Personal information
- Full name: José Miguel da Rocha Fonte
- Date of birth: 22 December 1983 (age 42)
- Place of birth: Penafiel, Portugal
- Height: 1.91 m (6 ft 3 in)
- Position: Centre-back

Youth career
- 1991–1994: Penafiel
- 1994–2002: Sporting CP
- 1997–2000: → Sacavenense (loan)

Senior career*
- Years: Team / Apps / (Gls)
- 2002–2004: Sporting CP B / 59 / (0)
- 2004–2005: Felgueiras / 28 / (1)
- 2005–2006: Vitória Setúbal / 15 / (0)
- 2006–2008: Benfica / 0 / (0)
- 2006: → Paços Ferreira (loan) / 11 / (1)
- 2006–2007: → Estrela Amadora (loan) / 25 / (1)
- 2007–2008: → Crystal Palace (loan) / 22 / (1)
- 2008–2010: Crystal Palace / 60 / (5)
- 2010–2017: Southampton / 260 / (15)
- 2017–2018: West Ham United / 24 / (0)
- 2018: Dalian Yifang / 7 / (0)
- 2018–2023: Lille / 166 / (8)
- 2023–2024: Braga / 19 / (0)
- 2024–2026: Casa Pia / 43 / (1)
- Total:  / 739 / (33)

International career
- 2006: Portugal U21 / 1 / (0)
- 2006: Portugal B / 1 / (0)
- 2014–2022: Portugal / 50 / (1)

Medal record
Men's football
Representing Portugal
UEFA European Championship
| Winner | 2016 France |  |
UEFA Nations League
| Winner | 2019 Portugal |  |
FIFA Confederations Cup
| Third place | 2017 Russia |  |

= José Fonte =

Portuguese footballer (born 1983)

José Miguel da Rocha Fonte (born 22 December 1983) is a Portuguese former professional footballer who played as a centre-back.

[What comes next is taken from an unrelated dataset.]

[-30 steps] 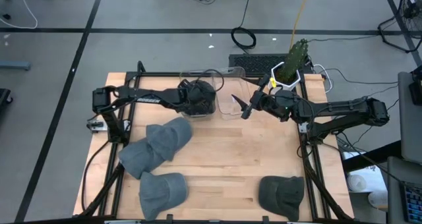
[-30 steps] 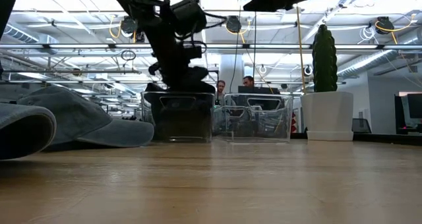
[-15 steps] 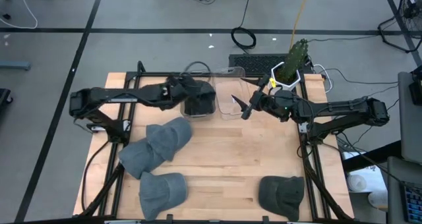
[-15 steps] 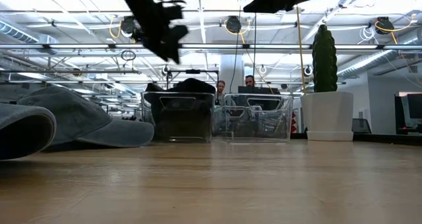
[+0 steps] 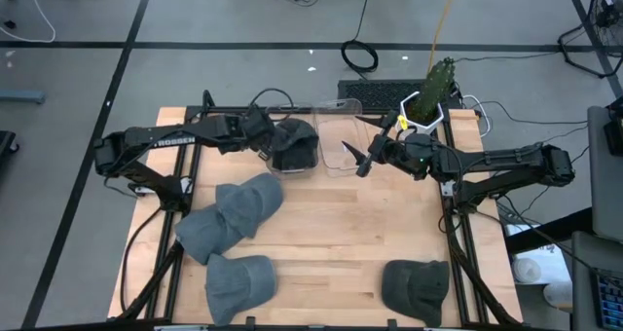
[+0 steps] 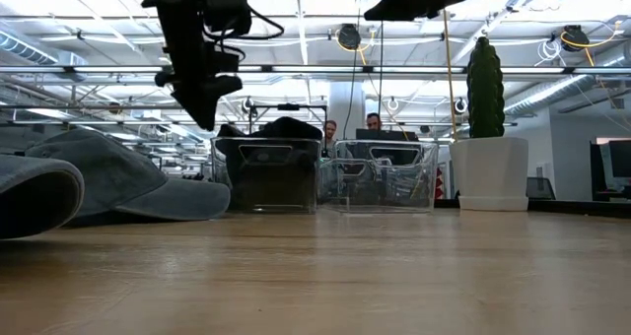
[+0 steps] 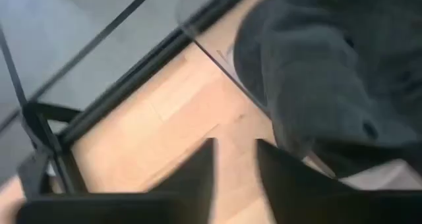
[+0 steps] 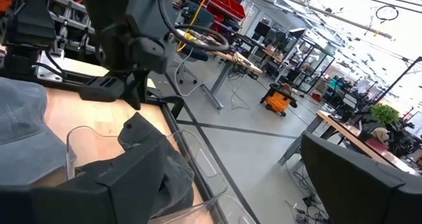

He started his 24-year senior career with Sporting CP B, moving to England with Crystal Palace in 2007. He signed for Southampton in 2010, where he made 288 appearances in all competitions until he joined West Ham United in January 2017. He then represented Dalian Yifang in China and Lille in France, winning the Ligue 1 title with the latter in the 2020–21 season.

A Portuguese international from age 30, Fonte was part of the Portugal squads at two European Championships and the 2018 World Cup, winning Euro 2016.

==Club career==
===Portugal===
Born in Penafiel, Fonte finished his football education (after already having played there from ages 10 to 13) at Sporting CP. He only appeared with Sporting CP B as a senior, in the third division. He joined Salgueiros in 2004, but the club was in severe financial difficulties and was liquidated shortly after; as a result, he terminated his contract and transferred to Felgueiras of Segunda Liga.

In the 2005 off-season, Fonte made his Primeira Liga debut with Vitória de Setúbal, where his performances attracted the eye of Benfica, who signed him in January 2006 and immediately loaned him to Paços de Ferreira in the same league. He finished the season with 26 appearances and one goal, in a 2–2 away draw against Penafiel in which he also scored twice in his own net; both Paços and Setúbal managed to retain their status.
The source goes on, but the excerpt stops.